EŞ VE YAKIN ANLAMLI / ANLAMDAŞ KELİMELER
Yazılışları ve okunuşları farklı anlamları aynı olan sözcüklere eş anlamlı (anlamdaş) kelimeler-sözcükler denir.
* Bunlar cümlede birbiriyle yer değiştirdiklerinde cümlenin anlamında değişiklik ve bozulma olmaz. Yukarıda örnekler verilmiştir.

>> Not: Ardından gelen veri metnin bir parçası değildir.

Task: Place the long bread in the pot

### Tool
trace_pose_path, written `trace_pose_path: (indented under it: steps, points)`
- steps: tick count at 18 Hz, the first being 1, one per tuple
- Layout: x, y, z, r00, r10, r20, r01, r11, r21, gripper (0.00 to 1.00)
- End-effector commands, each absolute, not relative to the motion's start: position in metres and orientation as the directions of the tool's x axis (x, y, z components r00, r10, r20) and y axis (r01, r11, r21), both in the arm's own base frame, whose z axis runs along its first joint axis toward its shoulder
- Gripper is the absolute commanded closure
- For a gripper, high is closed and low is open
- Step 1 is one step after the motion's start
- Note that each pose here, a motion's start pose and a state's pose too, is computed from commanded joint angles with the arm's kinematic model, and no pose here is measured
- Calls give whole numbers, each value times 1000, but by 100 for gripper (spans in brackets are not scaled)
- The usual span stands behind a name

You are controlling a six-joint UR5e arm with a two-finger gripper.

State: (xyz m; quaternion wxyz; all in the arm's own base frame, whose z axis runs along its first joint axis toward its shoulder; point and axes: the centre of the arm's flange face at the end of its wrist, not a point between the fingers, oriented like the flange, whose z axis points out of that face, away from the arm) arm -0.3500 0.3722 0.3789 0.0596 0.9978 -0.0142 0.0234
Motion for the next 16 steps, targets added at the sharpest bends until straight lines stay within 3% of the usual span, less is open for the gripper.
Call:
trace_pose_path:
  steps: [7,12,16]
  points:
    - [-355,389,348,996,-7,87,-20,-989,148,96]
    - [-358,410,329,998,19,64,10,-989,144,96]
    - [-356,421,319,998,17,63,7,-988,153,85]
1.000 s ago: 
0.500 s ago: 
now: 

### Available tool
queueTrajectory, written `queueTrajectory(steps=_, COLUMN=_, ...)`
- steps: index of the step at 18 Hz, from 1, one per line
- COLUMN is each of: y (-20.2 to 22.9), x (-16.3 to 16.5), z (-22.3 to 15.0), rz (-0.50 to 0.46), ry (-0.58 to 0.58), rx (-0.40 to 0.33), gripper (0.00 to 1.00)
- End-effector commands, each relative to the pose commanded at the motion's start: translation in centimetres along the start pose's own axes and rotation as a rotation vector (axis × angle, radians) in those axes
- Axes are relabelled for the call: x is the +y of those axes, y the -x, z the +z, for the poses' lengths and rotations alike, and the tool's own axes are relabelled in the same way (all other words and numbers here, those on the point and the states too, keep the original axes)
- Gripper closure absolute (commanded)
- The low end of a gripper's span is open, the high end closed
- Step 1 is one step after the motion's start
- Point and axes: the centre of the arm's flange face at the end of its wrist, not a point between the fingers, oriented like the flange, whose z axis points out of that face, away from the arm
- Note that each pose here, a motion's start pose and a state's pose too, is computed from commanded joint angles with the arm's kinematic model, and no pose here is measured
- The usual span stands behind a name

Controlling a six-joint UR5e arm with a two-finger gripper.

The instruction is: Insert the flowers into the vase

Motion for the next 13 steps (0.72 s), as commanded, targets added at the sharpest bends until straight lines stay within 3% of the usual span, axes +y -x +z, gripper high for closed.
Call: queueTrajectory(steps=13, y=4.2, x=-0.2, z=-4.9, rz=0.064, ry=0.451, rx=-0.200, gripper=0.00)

* Sözcüklerin eş anlamlı olup olmadıkları, cümle içindeki kullanımlarından belli olur. Yani bir sözcüğün farklı cümlelerde değişik eş anlamları karşımıza çıkabilir.
Örnek :
- Kömür karası gözleri ışıl ışıl parlıyordu. (Kara-Siyah)
- Dost, kara günde belli olur. (Kara-Kötü)
* Eş anlamlılıkla ilgili sorular, bazen "altı çizili sözcüğün cümleye kattığı anlam", "hangisinde...anlamı vardır?" gibi de sorulabilir.
Anlamdaş (eş anlamlı) olmadıkları halde zaman zaman birbirinin yerine kullanılan sözcüklere yakın anlamlı sözcükler denir. Bakmak, görmek, izlemek, seyretmek gibi.